Определенная личная контрреволюционность Пришвина в семнадцатом году никогда не была в отличие от его дальнейшей позиции тайной для советского литературоведения. В статье о Михаиле Пришвине в «Истории русской советской литературы» удивительно верно и ехидно замечено: «Лето 1917 года застает Пришвина ищущим, но не нашедшим», что является перифразой известного высказывания декадентов по отношению к их литературно молодому собрату.
Только что мог найти он тогда в деревне, какие картины подмечал его живой глаз, еще совсем недавно любовавшийся общенародными поисками Китежа и вечной истины?
Убийства, грабежи, причем особенно подлые тем, что во имя этих грабежей надевалась маска порядка, воровство, достигавшее чудовищных размеров, и вот теперь бывший марксист и декадент, или вернее демократ, как бы сказали мы сегодня, взывал в печати к правительству объявить землю государственной собственностью. Есть что-то трогательное и даже плохо укладывающееся в общепринятые представления о Пришвине-индивидуалисте и природном человеке в его настойчивости и воле государственника. Но факт остается фактом: в семнадцатом году Пришвину было за державу обидно. В то время когда «каждая волость превращается в самостоятельную республику, где что хотят, то и делают, совершенно не считаясь с распоряжением правительства и постановлением других волостей и уезда», когда сущностью происходящего в России стал распад государства, беззаконие, воровство и смута, и каждый думал только о себе, о том, чтобы побольше урвать, писатель пекся о государственных интересах:
«Каждый овражий человек видит один только свой овраг, а говорит так, будто видит он всю землю».
А когда мужикам умные люди пытались объяснить разницу между взглядом со своей колокольни и государственной точкой зрения, те совершенно в духе народного примитивизма (а на самом деле очень по сути глубоко) возражали: «Как же так, государя убили, а вы, товарищ, нас опять хотите вернуть на государственную точку зрения?»
На елецком хуторе его оценка происходящего была гораздо жестче и строже, нежели несколько месяцев назад в Петрограде:
«Вся Россия — сплошной митинг людей, говорящих противоположное: от кабинета министров до деревенского совета крестьянских депутатов».
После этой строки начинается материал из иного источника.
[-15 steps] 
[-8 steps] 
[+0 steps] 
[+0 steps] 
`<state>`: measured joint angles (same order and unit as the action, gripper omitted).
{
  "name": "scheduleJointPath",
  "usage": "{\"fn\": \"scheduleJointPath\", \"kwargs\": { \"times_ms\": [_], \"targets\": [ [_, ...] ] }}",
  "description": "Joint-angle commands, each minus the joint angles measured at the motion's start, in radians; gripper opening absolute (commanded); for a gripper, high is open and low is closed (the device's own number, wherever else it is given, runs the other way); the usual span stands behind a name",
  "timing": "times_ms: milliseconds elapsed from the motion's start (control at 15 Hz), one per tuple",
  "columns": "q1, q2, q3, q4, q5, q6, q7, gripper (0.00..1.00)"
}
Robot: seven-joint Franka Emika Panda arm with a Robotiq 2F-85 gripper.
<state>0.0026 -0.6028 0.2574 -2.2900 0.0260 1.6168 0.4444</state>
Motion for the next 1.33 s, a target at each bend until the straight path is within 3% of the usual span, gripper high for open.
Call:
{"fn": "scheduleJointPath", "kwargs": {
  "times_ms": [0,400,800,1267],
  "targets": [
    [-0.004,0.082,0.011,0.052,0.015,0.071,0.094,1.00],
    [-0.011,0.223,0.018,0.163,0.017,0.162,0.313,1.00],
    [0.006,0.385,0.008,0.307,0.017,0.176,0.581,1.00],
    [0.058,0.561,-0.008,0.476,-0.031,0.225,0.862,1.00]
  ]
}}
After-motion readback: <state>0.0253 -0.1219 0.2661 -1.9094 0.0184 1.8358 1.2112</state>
Это карнавальное ощущение было свойственно не только Пришвину. Вот что писала Зинаида Гиппиус:
«Россией правит „митинг“ со своей митинговой психологией, а вовсе не серое, честное, культурное и бессильное (а-революционное) Временное правительство. Пока, впрочем, не Россией, а лишь Петербургом правит, но Россия неизвестность».
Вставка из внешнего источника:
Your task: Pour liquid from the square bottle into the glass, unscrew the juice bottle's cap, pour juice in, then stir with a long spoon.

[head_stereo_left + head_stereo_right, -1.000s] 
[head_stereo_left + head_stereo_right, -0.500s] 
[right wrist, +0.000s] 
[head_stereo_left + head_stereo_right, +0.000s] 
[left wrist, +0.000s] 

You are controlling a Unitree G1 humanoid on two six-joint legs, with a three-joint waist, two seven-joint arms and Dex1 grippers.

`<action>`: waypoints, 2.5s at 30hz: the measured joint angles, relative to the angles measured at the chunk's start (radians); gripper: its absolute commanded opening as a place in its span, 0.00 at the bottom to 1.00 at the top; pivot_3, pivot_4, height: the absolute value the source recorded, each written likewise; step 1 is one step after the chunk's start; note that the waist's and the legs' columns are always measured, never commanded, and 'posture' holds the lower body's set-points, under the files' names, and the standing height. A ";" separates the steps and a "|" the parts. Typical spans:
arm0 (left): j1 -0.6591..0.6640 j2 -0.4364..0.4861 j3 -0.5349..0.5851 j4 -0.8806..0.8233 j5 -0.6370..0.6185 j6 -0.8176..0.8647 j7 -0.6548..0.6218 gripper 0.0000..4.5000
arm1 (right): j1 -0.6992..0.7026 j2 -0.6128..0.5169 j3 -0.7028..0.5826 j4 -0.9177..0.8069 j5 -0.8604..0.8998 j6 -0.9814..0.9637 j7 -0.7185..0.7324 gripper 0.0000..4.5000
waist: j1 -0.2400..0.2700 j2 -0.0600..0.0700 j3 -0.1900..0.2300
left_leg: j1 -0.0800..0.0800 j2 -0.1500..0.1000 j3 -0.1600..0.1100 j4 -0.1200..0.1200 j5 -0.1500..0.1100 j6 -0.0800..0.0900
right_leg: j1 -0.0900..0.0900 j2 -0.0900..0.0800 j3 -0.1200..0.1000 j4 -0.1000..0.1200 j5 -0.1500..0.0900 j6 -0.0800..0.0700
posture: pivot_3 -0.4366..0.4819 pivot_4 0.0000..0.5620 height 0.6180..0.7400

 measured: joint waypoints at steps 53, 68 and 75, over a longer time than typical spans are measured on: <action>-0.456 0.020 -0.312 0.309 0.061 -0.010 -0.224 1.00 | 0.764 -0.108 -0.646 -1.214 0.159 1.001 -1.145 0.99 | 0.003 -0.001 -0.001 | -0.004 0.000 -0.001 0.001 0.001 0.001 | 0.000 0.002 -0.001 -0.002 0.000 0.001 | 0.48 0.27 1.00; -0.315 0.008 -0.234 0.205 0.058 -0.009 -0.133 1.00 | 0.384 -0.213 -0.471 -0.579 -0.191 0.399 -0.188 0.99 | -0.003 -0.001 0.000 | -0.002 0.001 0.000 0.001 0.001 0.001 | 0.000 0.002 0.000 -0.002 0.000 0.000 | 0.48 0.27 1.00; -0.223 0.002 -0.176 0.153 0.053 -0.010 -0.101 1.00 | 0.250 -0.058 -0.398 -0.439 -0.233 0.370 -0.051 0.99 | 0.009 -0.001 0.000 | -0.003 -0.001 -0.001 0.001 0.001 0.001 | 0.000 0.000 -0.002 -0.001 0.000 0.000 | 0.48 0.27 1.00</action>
Пришвин в отличие от своей былой наставницы имел возможность для более широких наблюдений, и ему корень зла в ту пору виделся не в деревне, а в городе:
«Как неправильный на один волосок прицел дает в миллион раз большую ошибку на мишени, так же теперь уклонение от истины в столице в речи какого-нибудь волостного оратора неисчислимый вред наносит провинции. Так в столице какой-нибудь скромный и молчаливый солдат, послушав таких речей, разрывается как граната в деревне. С пафосом религиозного сектанта бросает он в темные головы иностранные слова, за которыми один смысл: захват и анархия. Изумительно бывает слушать, как страстно призывает такой оратор к отказу от захвата вне страны и так же страстно к захвату внутри страны».
И дальше снова как историческое предвидение:
«Враг наш оказался не внешним, а внутренним, немец и война обращаются внутрь, война гражданская».
Пришвинский хутор оказался камнем преткновения в споре двух деревень Шибаевки и Кибаевки (это не настоящие их названия, а прозвища): одна во все времена была барской, другая государственной. Сколько деревни стояли, столько они враждовали между собой, и вот поразительная вещь: когда их жители получают волю и возможность избрать из своих рядов народных представителей, то выбирают… уголовников, и ужаснувшемуся писателю оставалось утешиться лишь тем, что подобное происходило и во времена Французской революции, да и вообще, по общему мнению, уголовники — самые сообразительные на деревне люди.